J’ai appris que vous avez pris des vacances, et vous et tous les membres de votre gouvernement. On m’a dit que vous seriez déjà à Tesker et que tout ce que compte le Niger est localisé vers la région de Zinder, en pleine ébullition. J’ai appris que vous aurez, au cours de ces vacances que je ne trouve pas méritées, des consultations politiques de grande importance et que l’issue de vos concertations avec vos interlocuteurs pourraient changer bien de choses dans la gouvernance globale du Niger. C’est l’unique point positif que je trouve à ces vacances du prince. Tout jeune, j’ai appris que les vacances se méritent et qu’elles sont accordées, certes, de droit, mais en contrepartie d’un travail reconnu. Le Niger était malade, il est devenu encore plus malade, aujourd’hui. Vous n’avez pas, en 15 mois, apporté le moindre début de solution aux maux qui assaillent le Niger. Tout se complique davantage et vous-même subissez le cours des évènements, à plus forte raison vos compatriotes. C’est dommage ! De ce point de vue, vos vacances sont inopportunes et vous avez certainement raté le coche en les prenant à un moment où le Niger se trouve dans mille problèmes et que les citoyens semblent livrés à euxmêmes. Vous auriez vous refuser ces vacances qui vont d’ailleurs vous stresser davantage et peut-être amplifier et compliquer vos problèmes.

Il est bien vrai que vous êtes déjà à carreau, complètement groggy face aux coups de boutoir de gens dont vous ne devriez pas attendre grand-chose et que vous avez grandement besoin de repos. Le stress, les pressions, les contradictions flagrantes dans lesquelles vous avez évolué, le sentiment d’être impuissant qui vous ronge alors que vous savez ce que vous avez à faire pour remettre les pendules à l’heure, sont autant de raisons qui militent pour un temps de méditation, un temps de remise en cause et d’introspection indispensable.

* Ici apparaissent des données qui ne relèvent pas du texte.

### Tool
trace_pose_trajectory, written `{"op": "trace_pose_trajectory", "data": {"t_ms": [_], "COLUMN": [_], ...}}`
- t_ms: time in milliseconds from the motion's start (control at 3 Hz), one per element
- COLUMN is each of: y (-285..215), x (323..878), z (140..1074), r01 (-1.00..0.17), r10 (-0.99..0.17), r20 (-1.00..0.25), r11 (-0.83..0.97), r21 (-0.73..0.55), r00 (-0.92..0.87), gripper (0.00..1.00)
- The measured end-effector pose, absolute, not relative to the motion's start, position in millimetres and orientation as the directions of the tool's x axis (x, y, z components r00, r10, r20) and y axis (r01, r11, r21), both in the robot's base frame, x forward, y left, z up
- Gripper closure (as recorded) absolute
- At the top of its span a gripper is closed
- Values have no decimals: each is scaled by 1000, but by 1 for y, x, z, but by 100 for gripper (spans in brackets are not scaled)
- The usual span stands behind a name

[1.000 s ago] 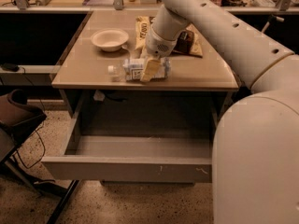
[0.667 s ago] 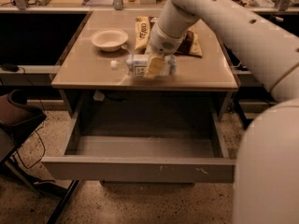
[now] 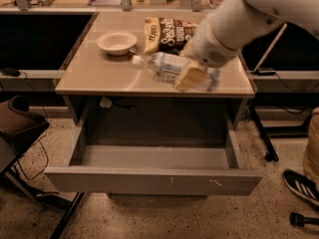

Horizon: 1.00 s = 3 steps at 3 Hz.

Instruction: Place blue plastic bottle into top drawer

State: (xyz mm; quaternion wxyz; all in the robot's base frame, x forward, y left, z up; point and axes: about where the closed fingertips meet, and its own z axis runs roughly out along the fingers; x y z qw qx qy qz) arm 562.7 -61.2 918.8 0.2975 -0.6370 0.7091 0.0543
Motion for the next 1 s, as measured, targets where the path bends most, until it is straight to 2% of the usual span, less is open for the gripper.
{"op": "trace_pose_trajectory", "data": {"t_ms": [333,667,1000], "y": [-80,-50,-49], "x": [534,551,550], "z": [896,807,809], "r01": [-937,-973,-972], "r10": [-828,-729,-730], "r20": [-560,-685,-684], "r11": [218,158,158], "r21": [-273,-170,-174], "r00": [-30,1,3], "gripper": [100,100,100]}}
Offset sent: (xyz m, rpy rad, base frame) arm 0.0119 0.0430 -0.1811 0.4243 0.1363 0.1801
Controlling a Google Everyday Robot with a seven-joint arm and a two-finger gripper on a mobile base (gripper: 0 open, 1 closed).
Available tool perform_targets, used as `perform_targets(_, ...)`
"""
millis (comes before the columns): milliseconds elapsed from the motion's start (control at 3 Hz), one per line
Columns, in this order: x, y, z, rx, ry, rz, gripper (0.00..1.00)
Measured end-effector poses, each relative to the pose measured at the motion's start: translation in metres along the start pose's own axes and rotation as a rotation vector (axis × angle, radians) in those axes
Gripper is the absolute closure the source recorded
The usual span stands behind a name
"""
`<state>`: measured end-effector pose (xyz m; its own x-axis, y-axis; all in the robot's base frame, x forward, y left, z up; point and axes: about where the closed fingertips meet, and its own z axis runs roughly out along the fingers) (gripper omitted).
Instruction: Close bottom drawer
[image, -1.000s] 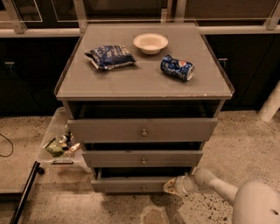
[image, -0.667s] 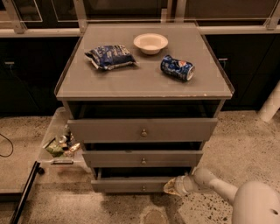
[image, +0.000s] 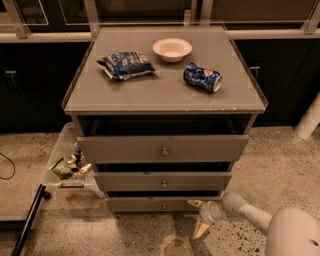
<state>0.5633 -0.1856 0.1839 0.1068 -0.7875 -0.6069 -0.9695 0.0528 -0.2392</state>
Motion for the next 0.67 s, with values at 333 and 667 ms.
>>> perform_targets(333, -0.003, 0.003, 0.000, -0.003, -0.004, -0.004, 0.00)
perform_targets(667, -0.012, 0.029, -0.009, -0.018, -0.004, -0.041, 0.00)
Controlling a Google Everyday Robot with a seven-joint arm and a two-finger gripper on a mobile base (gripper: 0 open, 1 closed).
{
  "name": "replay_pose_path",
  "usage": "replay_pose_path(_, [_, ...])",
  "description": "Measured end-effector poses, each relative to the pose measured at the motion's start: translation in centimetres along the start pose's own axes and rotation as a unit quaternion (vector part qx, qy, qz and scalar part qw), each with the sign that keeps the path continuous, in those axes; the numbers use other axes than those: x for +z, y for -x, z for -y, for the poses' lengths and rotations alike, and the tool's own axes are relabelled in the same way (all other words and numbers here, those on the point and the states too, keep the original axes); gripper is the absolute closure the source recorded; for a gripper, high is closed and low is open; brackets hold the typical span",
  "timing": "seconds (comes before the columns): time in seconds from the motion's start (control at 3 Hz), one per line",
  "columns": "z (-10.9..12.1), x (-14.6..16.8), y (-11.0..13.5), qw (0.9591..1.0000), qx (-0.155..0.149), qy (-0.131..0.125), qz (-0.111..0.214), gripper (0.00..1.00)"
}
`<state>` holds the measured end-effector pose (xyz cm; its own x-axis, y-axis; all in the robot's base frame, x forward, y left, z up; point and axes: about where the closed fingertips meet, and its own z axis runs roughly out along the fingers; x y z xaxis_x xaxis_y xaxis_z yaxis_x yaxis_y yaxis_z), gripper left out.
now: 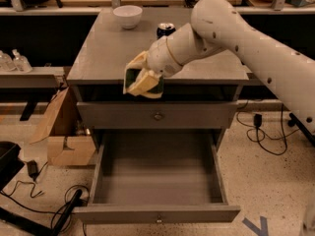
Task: Pick sponge from middle drawer and place on counter
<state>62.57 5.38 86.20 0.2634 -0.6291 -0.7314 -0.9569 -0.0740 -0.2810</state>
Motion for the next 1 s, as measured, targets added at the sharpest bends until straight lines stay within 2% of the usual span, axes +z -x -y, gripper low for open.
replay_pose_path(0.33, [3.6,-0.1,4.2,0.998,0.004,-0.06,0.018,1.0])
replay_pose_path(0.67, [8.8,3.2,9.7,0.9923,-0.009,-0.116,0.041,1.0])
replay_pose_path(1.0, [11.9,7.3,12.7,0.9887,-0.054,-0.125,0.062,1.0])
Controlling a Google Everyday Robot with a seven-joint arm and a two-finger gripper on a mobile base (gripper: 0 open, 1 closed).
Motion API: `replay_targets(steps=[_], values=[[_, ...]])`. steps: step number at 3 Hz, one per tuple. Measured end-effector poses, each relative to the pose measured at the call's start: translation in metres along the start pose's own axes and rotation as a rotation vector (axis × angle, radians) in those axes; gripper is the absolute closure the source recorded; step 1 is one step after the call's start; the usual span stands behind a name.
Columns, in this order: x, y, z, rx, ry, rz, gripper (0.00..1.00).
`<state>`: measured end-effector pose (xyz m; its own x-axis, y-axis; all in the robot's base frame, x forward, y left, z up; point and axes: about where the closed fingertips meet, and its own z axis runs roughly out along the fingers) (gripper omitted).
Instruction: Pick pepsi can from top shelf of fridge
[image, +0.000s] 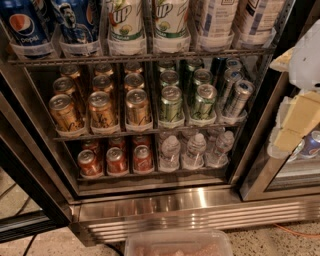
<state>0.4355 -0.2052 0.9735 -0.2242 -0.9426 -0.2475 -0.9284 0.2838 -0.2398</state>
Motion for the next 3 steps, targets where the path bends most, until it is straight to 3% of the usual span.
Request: replay_targets(steps=[1, 2, 3], values=[[-0.034, 0.024, 0.016, -0.002, -0.098, 0.035, 0.00], [-0.083, 0.041, 0.036, 0.015, -0.219, 0.054, 0.00], [-0.083, 0.041, 0.037, 0.015, -0.219, 0.054, 0.00]])
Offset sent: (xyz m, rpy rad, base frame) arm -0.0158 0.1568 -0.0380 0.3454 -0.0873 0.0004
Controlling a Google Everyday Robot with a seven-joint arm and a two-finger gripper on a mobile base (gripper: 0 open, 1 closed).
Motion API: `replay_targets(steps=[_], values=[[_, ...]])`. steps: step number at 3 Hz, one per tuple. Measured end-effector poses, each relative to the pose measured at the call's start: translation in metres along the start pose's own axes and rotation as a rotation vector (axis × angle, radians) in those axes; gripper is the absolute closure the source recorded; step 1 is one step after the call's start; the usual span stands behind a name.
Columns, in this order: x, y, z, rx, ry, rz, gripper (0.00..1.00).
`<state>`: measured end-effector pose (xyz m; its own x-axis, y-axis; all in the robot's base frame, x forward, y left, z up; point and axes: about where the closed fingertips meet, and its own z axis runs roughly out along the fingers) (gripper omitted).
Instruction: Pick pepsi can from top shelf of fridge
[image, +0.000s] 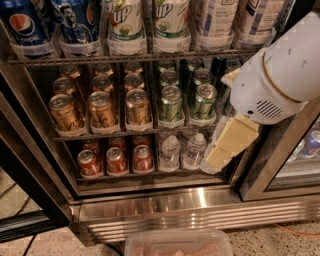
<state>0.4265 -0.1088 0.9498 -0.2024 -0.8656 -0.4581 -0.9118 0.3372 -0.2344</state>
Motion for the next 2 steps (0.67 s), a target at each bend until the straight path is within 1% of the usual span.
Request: replay_targets(steps=[1, 2], values=[[-0.014, 0.008, 0.003, 0.003, -0.055, 0.000, 0.00], [-0.072, 0.023, 0.009, 0.016, -0.203, -0.037, 0.00]])
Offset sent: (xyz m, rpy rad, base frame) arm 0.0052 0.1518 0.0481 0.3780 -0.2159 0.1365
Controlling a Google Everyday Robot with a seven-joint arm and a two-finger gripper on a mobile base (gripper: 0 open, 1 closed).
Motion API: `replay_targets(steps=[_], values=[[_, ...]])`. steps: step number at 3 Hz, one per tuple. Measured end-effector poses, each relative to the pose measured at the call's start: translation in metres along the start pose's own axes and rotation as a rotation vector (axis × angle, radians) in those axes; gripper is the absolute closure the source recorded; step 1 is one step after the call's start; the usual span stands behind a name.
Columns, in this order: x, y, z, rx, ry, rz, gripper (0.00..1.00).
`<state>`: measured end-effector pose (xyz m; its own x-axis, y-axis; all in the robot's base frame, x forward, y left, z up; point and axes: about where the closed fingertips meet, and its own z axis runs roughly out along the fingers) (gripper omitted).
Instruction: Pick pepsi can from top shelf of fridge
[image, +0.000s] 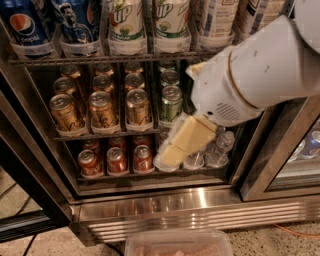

Vous connaissez mon patriotisme débridé. C’est la raison pour laquelle je ne me lasse pas d’en appeler à votre conscience. Le Niger a tant souffert et quoi que vous pensez, vous êtes à une station où vous pouvez faire beaucoup pour votre pays. Parfois, seule la peur et l’angoisse morbide nous empêchent d’agir. Or, celui qui n’agit pas en vue de matérialiser les changements auxquels il aspire est déjà mort.

Monsieur le “Président”

Votre séjour à Tesker ne sera pas de tout repos, je le sais. Vous avez surtout à vous battre contre vous-même pour trouver les ressources nécessaires à l’intrépidité du leader qui veut s’affirmer. Vous devez gagner ce combat ou vous avouer définitivement vaincu. Vous le savez pour l’avoir appris avant moi, mourir pour une bonne cause est loin d’être une défaite. La défaite, c’est courber l’échine, honteusement, face aux épreuves et aux devoirs. La sagesse populaire à la sève de laquelle j’ai été nourri nous a tant farci le crâne avec ce précepte que je refuse de croire que vous ne relèverez pas le défi qu’on vous pose. Vous êtes le chef de l’Etat, le président de la République qui avez juré, la main sur le Saint Coran, de servir loyalement le Niger. Vous devez vous assumer comme tel. Sachez, en tout état de cause, que vous n’avez ni le droit de vous plaindre ni celui de justifier votre inertie face aux évènements. J’ai l’habitude de dire à votre prédécesseur que c’est à celui de choisir par quelle porte il voudrait entrer dans l’Histoire. Pas bien sûr celle qu’on essaie de lui concocter depuis l’extérieur, mais qui sera écrite par les Nigériens qui savent quel mal il leur a fait.

Vous êtes, aujourd’hui, à la croisée des chemins. C’est à vous de choisir la place que vous voulez occuper dans les coeurs de vos compatriotes, autrement dit dans l’Histoire de votre pays. La voie que l’autre a suivie mène tout droit au purgatoire et vous le savez. Ne commettez pas l’erreur d’emprunter la même voie. Une dernière chose, soyez ingrat vis-à-vis des hommes, préservez les intérêts de votre pays, de votre peuple.